Background: The role of direct renin inhibitors in myocardial ischemia-induced heart failure is controversial. We hypothesized that direct renin inhibitors play a positive role, affecting in vivomyocardial function as well as in vitro extracellular matrix change.
Methods: Ten-week-old C57BL/6J male mice with 2-kidney 1-clip (2K1C) model were enrolled in this study. The mice were divided into 3 groups each with 18 mice; group 1 sham-operated, group 2 coronary artery ligationinduced heart failure, and group 3 coronary artery ligation-induced heart failure receiving aliskiren minipump infusion. These mice were assessed for systemic hemodynamics and left ventricular function by 2-dimensional echocardiography (iE33, Philips). Myocardial tissue was stained and crude protein was isolated from the nonischemic viable left ventricle. Myocardial tissue contents of anti-angiotensin II type 1 (AT1) receptor, matrix metalloproteinase (MMP)-2 and MMP-9 were examined.

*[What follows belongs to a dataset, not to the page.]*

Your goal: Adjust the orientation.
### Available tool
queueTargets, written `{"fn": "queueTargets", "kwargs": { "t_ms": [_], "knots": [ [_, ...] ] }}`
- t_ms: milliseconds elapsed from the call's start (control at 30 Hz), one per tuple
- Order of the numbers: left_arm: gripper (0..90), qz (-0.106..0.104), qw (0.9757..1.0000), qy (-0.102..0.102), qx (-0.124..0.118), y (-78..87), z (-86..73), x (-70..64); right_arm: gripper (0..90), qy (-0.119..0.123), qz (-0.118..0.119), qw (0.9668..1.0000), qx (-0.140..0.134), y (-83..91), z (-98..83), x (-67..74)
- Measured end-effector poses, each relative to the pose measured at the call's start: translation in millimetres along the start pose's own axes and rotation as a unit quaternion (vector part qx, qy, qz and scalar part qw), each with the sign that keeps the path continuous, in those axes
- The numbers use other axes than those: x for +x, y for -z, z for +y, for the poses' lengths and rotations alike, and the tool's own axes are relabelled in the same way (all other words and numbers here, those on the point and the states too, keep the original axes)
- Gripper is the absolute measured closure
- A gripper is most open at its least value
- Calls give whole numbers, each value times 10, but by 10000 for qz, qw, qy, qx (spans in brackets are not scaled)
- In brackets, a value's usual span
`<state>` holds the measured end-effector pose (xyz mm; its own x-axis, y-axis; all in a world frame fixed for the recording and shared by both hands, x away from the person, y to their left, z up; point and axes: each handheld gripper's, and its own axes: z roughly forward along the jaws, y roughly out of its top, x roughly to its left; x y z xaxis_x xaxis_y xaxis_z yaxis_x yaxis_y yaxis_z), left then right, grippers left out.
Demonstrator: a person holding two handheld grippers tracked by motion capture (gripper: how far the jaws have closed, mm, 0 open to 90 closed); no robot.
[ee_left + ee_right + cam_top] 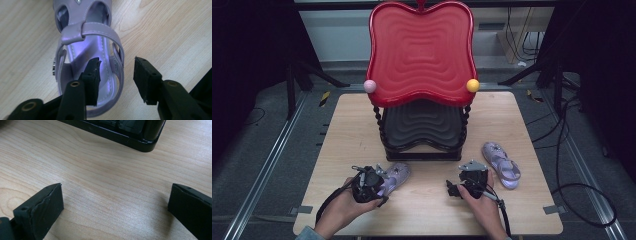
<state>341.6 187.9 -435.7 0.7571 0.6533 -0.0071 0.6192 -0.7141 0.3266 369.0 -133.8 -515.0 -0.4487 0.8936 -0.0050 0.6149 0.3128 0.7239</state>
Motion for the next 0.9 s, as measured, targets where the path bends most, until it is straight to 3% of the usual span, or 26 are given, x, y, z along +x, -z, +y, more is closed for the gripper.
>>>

Results: There were 54 mice that received 2K1C and were followed up for three weeks. Baseline characteristics showed no difference. At follow-up, the heart failure-only group had greater left ventricular mass and worse systolic function as compared to the sham group. Whereas the heart failure-aliskiren group had lower left ventricle mass and better systolic function as compared to the heart failure-only group. AT1 receptor, MMP-2 and MMP-9 levels were increased in the heart failure-only model while direct renin inhibitor attenuated this significantly.
Conclusions: Direct renin inhibitors improved myocardial function in a myocardial ischemia-induced heart failure mouse model. The improvement seen is present in myocardial mass, left ventricular systolic function and also in myocardial interstitial tissue.